LOCATED AT THE NORTHERNMOST end of some birds’ range and the southernmost of others, the Gila Wilderness climbs from cactus-filled desert to steep, pine-covered peaks. Those features, combined with the dense, deciduous vegetation along the Gila River’s forks, make for a robust habitat for bird-watching. Approximately 170 birds breed there, another 115 or so make appearances throughout the year, and a few dozen more visit intermittently. “That’s pretty impressive,” says Jerry Monzingo, a biologist with the Gila National Forest. The riparian corridors are particularly rich: “You can check a lot of birds off your list in a few hours.”

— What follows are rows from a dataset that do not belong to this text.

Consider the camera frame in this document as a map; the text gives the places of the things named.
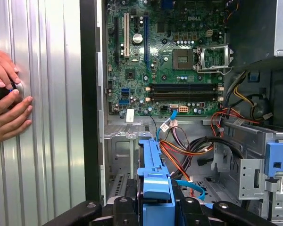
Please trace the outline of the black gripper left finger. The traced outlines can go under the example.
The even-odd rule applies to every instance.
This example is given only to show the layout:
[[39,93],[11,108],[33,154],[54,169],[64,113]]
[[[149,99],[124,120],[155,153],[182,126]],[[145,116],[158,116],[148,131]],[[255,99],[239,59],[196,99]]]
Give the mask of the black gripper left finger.
[[130,197],[120,196],[112,204],[102,206],[96,201],[84,201],[56,218],[46,226],[137,226],[135,202]]

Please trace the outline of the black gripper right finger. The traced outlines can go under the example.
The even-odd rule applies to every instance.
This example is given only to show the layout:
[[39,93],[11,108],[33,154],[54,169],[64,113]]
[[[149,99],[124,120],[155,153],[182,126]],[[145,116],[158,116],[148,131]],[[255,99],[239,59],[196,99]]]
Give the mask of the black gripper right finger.
[[270,226],[263,219],[231,202],[220,201],[208,208],[196,198],[186,197],[179,202],[180,226]]

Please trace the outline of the person's right hand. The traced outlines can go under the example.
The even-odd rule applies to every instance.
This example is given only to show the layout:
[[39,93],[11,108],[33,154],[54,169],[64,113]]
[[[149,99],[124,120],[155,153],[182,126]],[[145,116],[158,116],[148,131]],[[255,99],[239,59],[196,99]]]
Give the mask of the person's right hand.
[[18,96],[19,91],[16,89],[0,100],[0,142],[19,135],[32,124],[29,116],[33,110],[33,97],[28,96],[8,109]]

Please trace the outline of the person's left hand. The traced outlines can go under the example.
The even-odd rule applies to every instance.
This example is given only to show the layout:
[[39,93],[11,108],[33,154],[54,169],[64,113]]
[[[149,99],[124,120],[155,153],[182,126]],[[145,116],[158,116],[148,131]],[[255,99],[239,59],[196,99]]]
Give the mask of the person's left hand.
[[12,89],[11,82],[19,84],[21,82],[16,65],[10,56],[0,50],[0,88]]

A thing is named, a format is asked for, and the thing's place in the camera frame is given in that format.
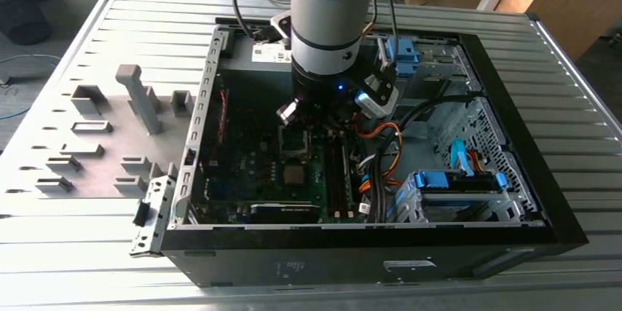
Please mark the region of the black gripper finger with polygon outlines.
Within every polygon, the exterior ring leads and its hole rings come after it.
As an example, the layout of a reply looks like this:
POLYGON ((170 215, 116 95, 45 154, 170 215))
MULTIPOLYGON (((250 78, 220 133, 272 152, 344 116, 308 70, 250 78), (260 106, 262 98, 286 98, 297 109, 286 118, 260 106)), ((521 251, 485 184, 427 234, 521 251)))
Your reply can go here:
POLYGON ((297 100, 285 103, 277 110, 276 116, 282 126, 294 124, 300 119, 301 107, 297 100))

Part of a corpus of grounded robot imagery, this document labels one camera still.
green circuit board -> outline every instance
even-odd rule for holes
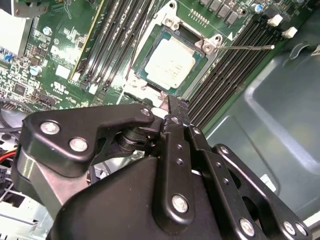
[[[176,16],[206,38],[221,34],[222,44],[229,46],[252,18],[251,6],[255,1],[226,1],[228,1],[230,10],[235,9],[234,6],[237,7],[234,10],[237,12],[237,18],[232,24],[226,22],[227,17],[217,16],[219,11],[210,10],[212,0],[207,1],[205,5],[202,1],[197,0],[177,0]],[[5,60],[6,51],[0,52],[1,97],[22,101],[37,111],[138,101],[132,94],[123,94],[124,78],[128,71],[127,66],[132,59],[132,52],[137,44],[136,41],[129,46],[127,55],[121,58],[120,67],[103,97],[99,95],[99,91],[103,88],[102,84],[97,86],[95,92],[90,92],[89,87],[81,87],[85,76],[79,70],[80,64],[89,57],[95,39],[101,31],[102,22],[109,17],[104,11],[112,1],[95,0],[94,3],[89,3],[85,0],[64,0],[49,2],[50,6],[47,12],[33,19],[24,56],[8,61]],[[261,3],[264,8],[275,6],[297,27],[311,13],[311,9],[305,3],[295,4],[292,0],[259,0],[257,2]],[[150,21],[168,3],[169,0],[152,1],[148,11]],[[158,44],[156,39],[160,32],[165,30],[163,28],[163,26],[155,27],[148,36],[136,56],[132,70],[137,72],[139,68],[144,67],[143,62],[146,62],[146,59],[150,57],[153,46]],[[117,64],[117,54],[119,55],[116,53],[115,60],[112,60],[110,64],[111,68]],[[182,96],[193,82],[196,82],[192,89],[195,91],[223,54],[224,52],[219,52],[216,60],[210,62],[208,68],[205,68],[208,62],[206,58],[200,59],[199,56],[196,67],[183,83],[178,88],[171,88],[166,92]],[[152,87],[158,87],[148,79],[147,81]],[[54,104],[42,101],[45,97]]]

white label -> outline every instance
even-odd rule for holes
[[[316,47],[313,53],[311,53],[311,56],[320,55],[320,45]]]
[[[276,186],[272,183],[271,179],[268,177],[267,174],[264,174],[262,177],[260,177],[261,181],[264,182],[264,184],[270,188],[270,190],[272,192],[275,192],[277,189],[276,189]]]
[[[58,67],[56,68],[55,75],[57,75],[57,76],[60,76],[64,79],[68,79],[69,74],[70,74],[70,69],[68,69],[62,65],[58,65]]]

integrated circuit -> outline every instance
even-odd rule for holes
[[[24,96],[25,92],[26,92],[26,87],[20,85],[19,83],[16,83],[14,85],[13,92],[20,95],[20,96]]]

chip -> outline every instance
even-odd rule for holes
[[[46,54],[47,54],[47,51],[44,49],[41,49],[40,56],[44,57]]]
[[[37,66],[39,64],[40,60],[36,57],[31,58],[30,65],[31,66]]]
[[[162,39],[144,68],[147,79],[165,89],[177,89],[196,64],[194,53],[174,37]]]
[[[26,87],[16,83],[14,88],[13,88],[13,92],[20,95],[20,96],[24,96],[25,95],[25,91],[26,91]]]

electrolytic capacitor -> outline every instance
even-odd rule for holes
[[[32,76],[38,76],[38,75],[41,74],[41,72],[42,72],[42,67],[41,66],[32,66],[30,68],[30,74]]]
[[[251,11],[255,14],[262,13],[263,9],[264,9],[264,6],[262,6],[261,4],[254,3],[251,5]]]

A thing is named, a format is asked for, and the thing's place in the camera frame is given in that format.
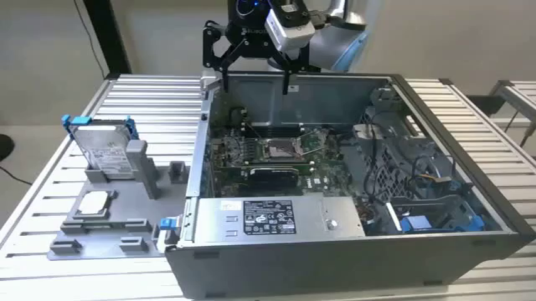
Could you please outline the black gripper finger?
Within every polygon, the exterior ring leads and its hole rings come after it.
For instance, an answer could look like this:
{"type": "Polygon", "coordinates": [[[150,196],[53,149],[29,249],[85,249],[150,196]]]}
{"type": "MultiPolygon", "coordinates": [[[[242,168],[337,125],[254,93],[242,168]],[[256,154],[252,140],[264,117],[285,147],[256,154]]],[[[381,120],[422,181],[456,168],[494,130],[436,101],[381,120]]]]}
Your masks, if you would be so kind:
{"type": "Polygon", "coordinates": [[[249,40],[244,28],[230,22],[226,26],[208,20],[204,27],[204,66],[221,72],[224,90],[229,91],[229,68],[232,64],[245,57],[249,40]],[[221,56],[214,52],[214,45],[226,37],[230,46],[221,56]]]}
{"type": "Polygon", "coordinates": [[[311,56],[311,46],[300,48],[299,50],[293,50],[289,53],[283,53],[285,58],[284,67],[284,90],[283,93],[285,95],[289,94],[289,83],[292,74],[299,73],[309,68],[309,56],[311,56]]]}

The Gila hosts one of the largest known populations of the endangered southwestern willow flycatcher. The small grayish-brown bird, about five inches from bill to tail tip, with a distinctive fitz-bew song, can be found swooping after insects along river corridors, particularly in the Cliff-Gila Valley floodplain.

The common black hawk cruises overhead along the Gila River forks, often paired up or showing a fondness for perching in cottonwood trees. Look for a charcoal-
colored bird with a broad wingspan and white band across its tail. Other raptors to keep an eye out for in the Gila Wilderness include bald eagles, peregrine falcons, and Mexican spotted owls, one of about seven local owl species.

In the mountains, watch for the Montezuma quail, a beautiful little bird with harlequin-like black-and-white markings on its face and white spots on a brown chest. Weather dictates how many clutches they raise in a season, but some years they’re quite common to see from the piñon-juniper woodlands into the ponderosa pines. “Most of the time, they scare you, because you basically step on them before they move,” Monzingo says. “Then they come up right in your face.”